What Drove the Return
The headline result masks an important point: most of the investment gain came from income compounding, not from a large change in the stock price. Over the full period, HST’s share price rose from $20.04 to $21.56, a modest increase in absolute terms. By contrast, cumulative dividends reinvested totaled $11.82 per share, helping the original 499 shares grow to 972.49 shares.
That is a classic feature of many REIT total-return profiles. For income-oriented real estate securities, especially over long holding periods, reinvested distributions can account for a substantial portion of ending value. In HST’s case, dividend reinvestment was the main engine behind the final portfolio balance.
- Share-price appreciation was limited over the 20-year period.
- Dividends made a meaningful contribution to total return.
- Reinvestment nearly doubled the share count, from 499.00 to 972.49.

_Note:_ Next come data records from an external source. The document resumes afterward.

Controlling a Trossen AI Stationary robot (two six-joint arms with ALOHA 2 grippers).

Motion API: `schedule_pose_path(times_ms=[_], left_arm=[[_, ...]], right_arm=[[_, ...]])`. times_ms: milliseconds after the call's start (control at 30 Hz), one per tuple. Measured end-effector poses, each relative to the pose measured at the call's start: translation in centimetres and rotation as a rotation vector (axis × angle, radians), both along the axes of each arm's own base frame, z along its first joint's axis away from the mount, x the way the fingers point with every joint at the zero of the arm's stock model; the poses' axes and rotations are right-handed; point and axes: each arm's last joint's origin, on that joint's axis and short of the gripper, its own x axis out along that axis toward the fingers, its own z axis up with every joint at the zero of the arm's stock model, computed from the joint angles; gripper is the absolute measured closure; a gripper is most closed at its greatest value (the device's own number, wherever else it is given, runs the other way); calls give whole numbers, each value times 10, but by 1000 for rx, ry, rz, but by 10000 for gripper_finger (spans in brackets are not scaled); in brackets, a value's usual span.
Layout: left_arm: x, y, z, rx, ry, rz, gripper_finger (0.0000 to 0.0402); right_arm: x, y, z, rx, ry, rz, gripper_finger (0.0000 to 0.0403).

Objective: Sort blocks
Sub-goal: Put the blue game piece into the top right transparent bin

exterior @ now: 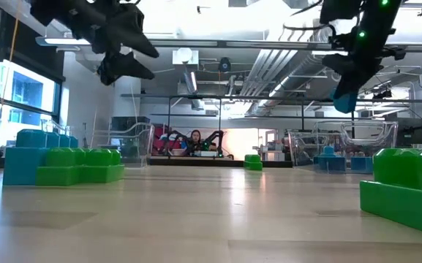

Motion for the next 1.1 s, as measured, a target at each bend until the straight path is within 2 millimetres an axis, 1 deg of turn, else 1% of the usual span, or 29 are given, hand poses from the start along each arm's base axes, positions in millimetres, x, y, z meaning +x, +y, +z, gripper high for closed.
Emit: schedule_pose_path(times_ms=[67,133,267,433,500,567,700,800,867,967,1033,1100], left_arm=[[0,-4,-1,-23,-23,-2,193],[1,-6,-1,-29,-31,-11,193],[1,-11,-1,-34,-28,-35,193],[0,-13,-1,-28,-22,-47,192],[0,-13,-1,-40,-22,-40,192],[0,-14,-1,-68,-22,-50,192],[-2,-27,-4,-167,18,-157,197],[-12,-40,-15,-214,178,-161,212],[-22,-47,-25,-227,317,-95,228],[-36,-51,-37,-246,483,99,251],[-40,-53,-38,-253,497,188,264],[-38,-56,-37,-262,461,209,286]], right_arm=[[1,-8,0,-4,-46,-45,394],[4,-15,0,11,-72,-43,376],[7,-28,-2,53,-94,-6,308],[5,-33,-4,67,-83,-31,216],[5,-33,-4,69,-85,-30,189],[5,-33,-4,79,-90,-23,170],[8,-30,-5,133,-123,15,156],[11,-25,-5,146,-129,44,156],[13,-23,-5,147,-137,56,156],[15,-20,-4,146,-158,48,155],[17,-18,-4,138,-170,57,155],[19,-18,-3,131,-183,65,155]])
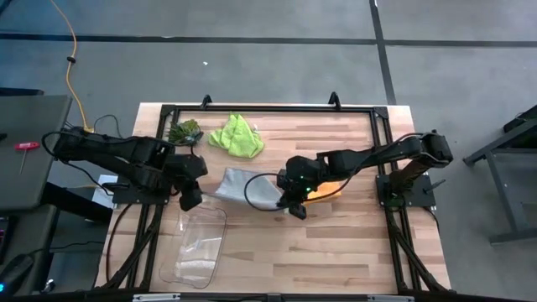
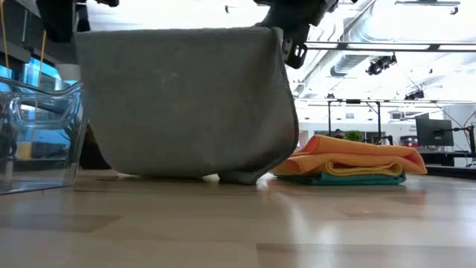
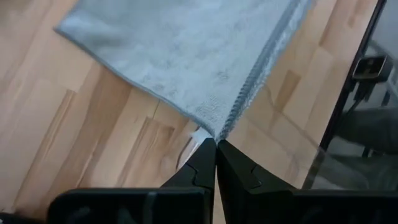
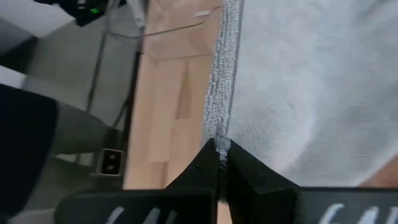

- The final result illustrates why total return is a better measure than price change alone for REITs.
Why Hotel REIT Returns Can Be Uneven
Host Hotels & Resorts is not a typical net-lease or apartment REIT. As a lodging REIT, its portfolio is tied to hotel operating fundamentals, including occupancy, average daily rates, business travel demand, group bookings, and discretionary leisure spending. That makes cash flow more economically sensitive than in property types with longer lease durations and more predictable rent escalators.
Over a 20-year span starting in 2006, HST shareholders would have lived through several sharply different operating environments, including the global financial crisis and the pandemic-era collapse in travel demand. Those events matter because hotel revenues tend to reprice daily, which can support upside during favorable periods but also exposes the business to rapid earnings pressure during downturns. The result is often a return path with deeper cyclicality than many other real estate subsectors.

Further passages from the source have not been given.